Summer is upon the world and its gardens, making now the time to prepare and take action. Summer, like every season, brings its own set of traditions, challenges, and obligations. The sooner we take action on these things, the sooner we can get to enjoying the warm weather, blue skies, and time with family.
Number 1. Seasonal Insect Patrol
The first thing you’ll want to watch out for is the seasonal insect patrol. While you want to be vigilant, keep in mind that not all insects are “pests,” meaning you don’t want to go and get rid of everything you see. Instead, hand pick those aphids, white flies, squash bugs, and potato beetles, dropping them into soapy water. This avoids spraying any intense chemicals that might end up in or on you.
Another option is to release other insects (like the ladybug) on to your garden for some all natural pest control. Try to find some pest specific counter measures – some horticultural oils, if safe – so you keep as many good insects as possible. These insects (like the bumblebee, lady beetle, or solider bugs) pollinate, manage other insect populations, and help replenish the nutrients in the soil.
Number 2. Reconsider Watering Time
With summer comes increased heat, which mean increased evaporation time and humidity. It also means that molds and fungus have a better chance of growing in damp environments. That being so, you may want to consider retiming your water. Rather than watering at night, make sure the plants are dry (or mostly dry). Morning watering may be a better option here, but consider the shading of your plants, how warm it becomes in your climate, and what kind of fungus or molds are especially prevalent in your area.
Number 3. Prune (and Mulch)!
Like any season, pruning may be required. Trim the flowering shrubs and trees if they need it, cut back any dead wood, and clean up spent leaves. Pruning back rose bushes after the first bloom helps push the plant, for example. Now is also the time to prune late-spring flowering shrubs and hedges.

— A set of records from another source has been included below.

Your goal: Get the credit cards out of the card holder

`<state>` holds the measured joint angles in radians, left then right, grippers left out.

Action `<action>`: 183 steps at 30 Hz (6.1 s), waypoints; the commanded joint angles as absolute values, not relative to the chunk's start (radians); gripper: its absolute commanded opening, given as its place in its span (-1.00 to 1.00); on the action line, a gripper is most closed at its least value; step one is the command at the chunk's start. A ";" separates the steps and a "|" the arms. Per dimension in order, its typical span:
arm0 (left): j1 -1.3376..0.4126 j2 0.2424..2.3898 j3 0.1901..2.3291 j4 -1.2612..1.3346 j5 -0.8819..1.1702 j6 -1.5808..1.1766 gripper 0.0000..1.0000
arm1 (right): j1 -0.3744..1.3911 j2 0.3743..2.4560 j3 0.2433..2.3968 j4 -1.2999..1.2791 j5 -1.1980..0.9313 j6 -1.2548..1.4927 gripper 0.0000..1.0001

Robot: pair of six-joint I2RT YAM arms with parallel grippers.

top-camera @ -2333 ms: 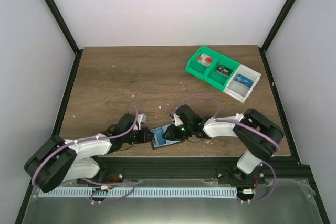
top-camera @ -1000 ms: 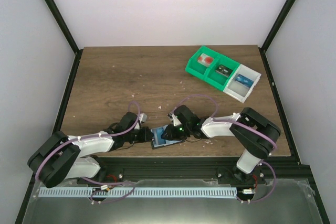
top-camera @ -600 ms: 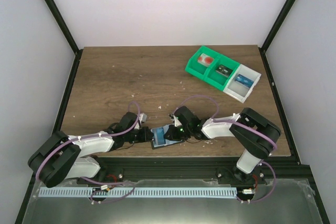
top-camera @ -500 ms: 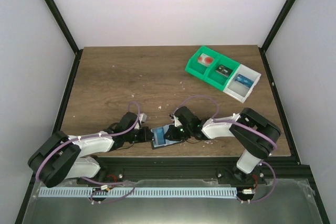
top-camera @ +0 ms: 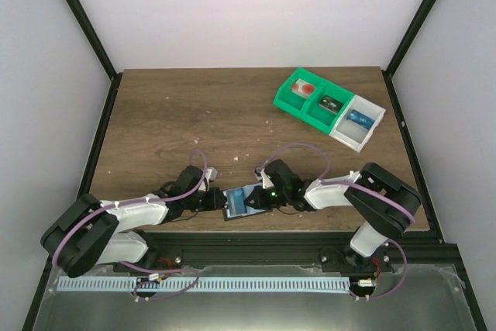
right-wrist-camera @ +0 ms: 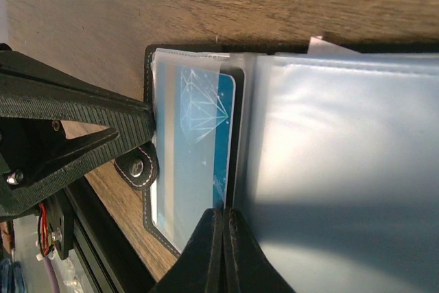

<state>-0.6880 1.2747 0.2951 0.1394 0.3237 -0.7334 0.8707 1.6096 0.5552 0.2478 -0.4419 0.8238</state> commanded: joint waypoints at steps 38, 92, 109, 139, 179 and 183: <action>-0.694 1.146 0.544 0.059 0.358 -0.411 -0.33 | 0.758 1.083 0.519 -0.085 -0.339 0.834 -0.99; -0.846 0.511 0.470 -0.136 0.660 0.899 -0.10 | 0.742 0.937 0.492 0.395 -1.152 1.385 -0.99; -0.845 0.535 0.463 -0.128 0.619 0.841 -1.00 | 0.746 0.963 0.472 0.336 -1.068 1.272 -0.68; -0.790 0.734 0.561 -0.259 0.747 0.655 -1.00 | 0.821 0.623 0.572 -0.190 -0.715 -0.112 -0.40; -0.790 0.626 0.561 -0.154 0.501 0.339 1.00 | 0.889 0.828 0.748 -0.195 -0.250 0.201 -0.99; -0.790 0.623 0.537 -0.077 0.340 0.099 1.00 | 0.744 0.867 0.753 -0.162 -0.269 0.260 -0.99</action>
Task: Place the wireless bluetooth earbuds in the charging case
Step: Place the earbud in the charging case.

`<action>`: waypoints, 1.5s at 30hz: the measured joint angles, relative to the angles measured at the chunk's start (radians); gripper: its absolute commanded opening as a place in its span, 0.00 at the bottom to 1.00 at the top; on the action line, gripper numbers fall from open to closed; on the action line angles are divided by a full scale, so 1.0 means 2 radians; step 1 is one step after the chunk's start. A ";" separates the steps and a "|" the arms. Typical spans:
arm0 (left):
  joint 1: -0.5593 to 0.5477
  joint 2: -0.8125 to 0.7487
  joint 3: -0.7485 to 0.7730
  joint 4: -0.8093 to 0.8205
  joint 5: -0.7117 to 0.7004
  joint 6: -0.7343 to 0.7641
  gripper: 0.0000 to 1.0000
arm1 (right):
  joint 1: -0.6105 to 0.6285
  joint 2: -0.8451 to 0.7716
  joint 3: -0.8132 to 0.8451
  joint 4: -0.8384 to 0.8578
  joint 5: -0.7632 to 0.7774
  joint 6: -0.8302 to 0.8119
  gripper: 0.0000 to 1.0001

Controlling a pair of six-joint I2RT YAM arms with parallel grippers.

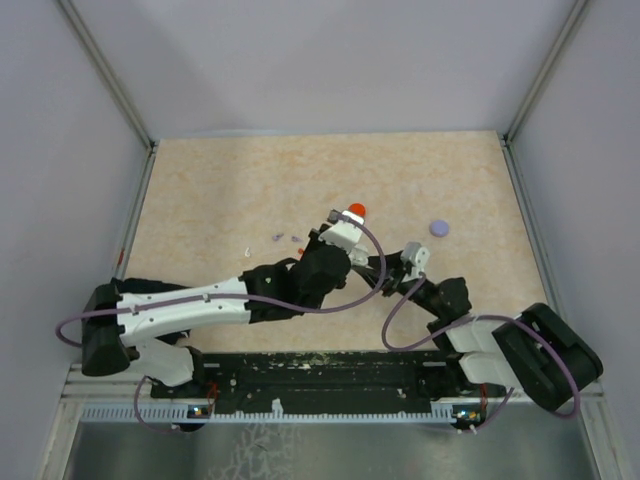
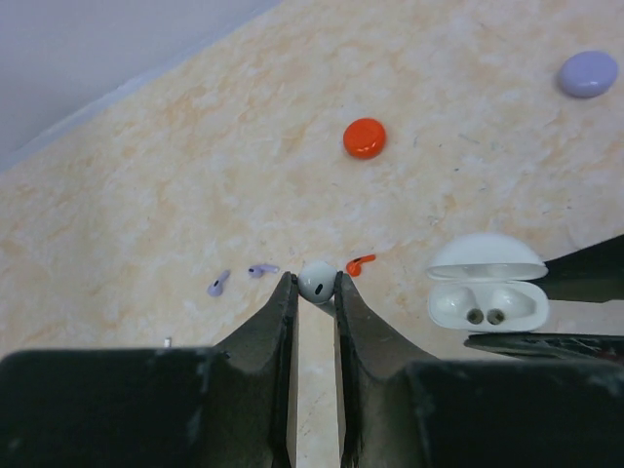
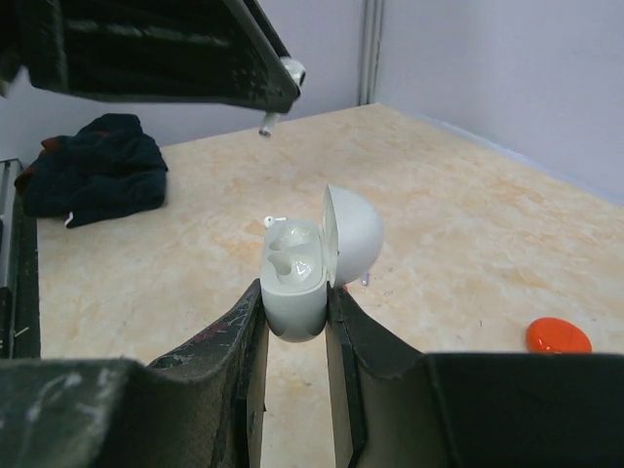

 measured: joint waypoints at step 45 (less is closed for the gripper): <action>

Likewise, now is a good time to remulch, continue efforts against weeds, and remove infected leaves. This helps control moisture (and molds/fungi), reduce weeds that compete with your plants, and control the temperature on the ground, making for a healthy growing environment.
As a note, avoid pruning oak and elm between min-April to mid-July because of diseases spread by sap-feeding insects.
Number 4. Plant some Seasonals
Finally, consider planting some seasonal flowers or vegetables. Find out what grows well in your area and carve out a new spot in your vegetable garden or line that fence with some great summer flowers. If summer is the season when you have more time on your hands, considering giving yourself a nice challenge of extra plants to tend to – it’ll be rewarding!